When Is Debt A Problem?

Debt and other liabilities become risky for a business when it cannot easily fulfill those obligations, either with free cash flow or by raising capital at an attractive price. Part and parcel of capitalism is the process of 'creative destruction' where failed businesses are mercilessly liquidated by their bankers. However, a more frequent (but still costly) occurrence is where a company must issue shares at bargain-basement prices, permanently diluting shareholders, just to shore up its balance sheet. By replacing dilution, though, debt can be an extremely good tool for businesses that need capital to invest in growth at high rates of return. When we examine debt levels, we first consider both cash and debt levels, together.

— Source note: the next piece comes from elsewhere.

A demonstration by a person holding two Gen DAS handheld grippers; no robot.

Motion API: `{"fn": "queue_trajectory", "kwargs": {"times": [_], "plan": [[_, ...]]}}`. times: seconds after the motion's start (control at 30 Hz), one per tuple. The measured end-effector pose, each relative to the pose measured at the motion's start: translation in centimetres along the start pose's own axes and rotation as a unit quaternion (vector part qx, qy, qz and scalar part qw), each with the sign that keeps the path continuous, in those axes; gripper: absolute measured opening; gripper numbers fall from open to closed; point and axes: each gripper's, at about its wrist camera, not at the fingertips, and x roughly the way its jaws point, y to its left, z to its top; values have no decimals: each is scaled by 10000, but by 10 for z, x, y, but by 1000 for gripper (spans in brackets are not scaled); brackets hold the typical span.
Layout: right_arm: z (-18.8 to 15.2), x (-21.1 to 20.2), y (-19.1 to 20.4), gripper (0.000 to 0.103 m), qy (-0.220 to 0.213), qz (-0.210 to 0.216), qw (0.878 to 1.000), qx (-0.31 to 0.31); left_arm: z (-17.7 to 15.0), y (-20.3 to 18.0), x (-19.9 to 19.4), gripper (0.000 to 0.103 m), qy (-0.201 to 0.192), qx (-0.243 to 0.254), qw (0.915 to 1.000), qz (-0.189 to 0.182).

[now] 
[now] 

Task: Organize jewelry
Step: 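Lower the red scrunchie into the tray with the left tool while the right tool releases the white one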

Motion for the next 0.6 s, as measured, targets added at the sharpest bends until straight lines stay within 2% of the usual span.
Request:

Check out our latest analysis for S E A Holdings

What Is S E A Holdings's Debt?

You can click the graphic below for the historical numbers, but it shows that S E A Holdings had HK$11.3b of debt in June 2020, down from HK$13.9b, one year before. However, it also had HK$5.96b in cash, and so its net debt is HK$5.39b.

debt-equity-history-analysis
SEHK:251 Debt to Equity History November 25th 2020

How Strong Is S E A Holdings's Balance Sheet?

The latest balance sheet data shows that S E A Holdings had liabilities of HK$4.74b due within a year, and liabilities of HK$7.06b falling due after that. Offsetting these obligations, it had cash of HK$5.96b as well as receivables valued at HK$5.32m due within 12 months. So it has liabilities totalling HK$5.83b more than its cash and near-term receivables, combined.

When you consider that this deficiency exceeds the company's HK$4.56b market capitalization, you might well be inclined to review the balance sheet intently. In the scenario where the company had to clean up its balance sheet quickly, it seems likely shareholders would suffer extensive dilution.

We use two main ratios to inform us about debt levels relative to earnings. The first is net debt divided by earnings before interest, tax, depreciation, and amortization (EBITDA), while the second is how many times its earnings before interest and tax (EBIT) covers its interest expense (or its interest cover, for short). Thus we consider debt relative to earnings both with and without depreciation and amortization expenses.

Weak interest cover of 1.3 times and a disturbingly high net debt to EBITDA ratio of 10.4 hit our confidence in S E A Holdings like a one-two punch to the gut. The debt burden here is substantial. Another concern for investors might be that S E A Holdings's EBIT fell 10% in the last year. If things keep going like that, handling the debt will about as easy as bundling an angry house cat into its travel box. There's no doubt that we learn most about debt from the balance sheet. But you can't view debt in total isolation; since S E A Holdings will need earnings to service that debt. So when considering debt, it's definitely worth looking at the earnings trend. Click here for an interactive snapshot.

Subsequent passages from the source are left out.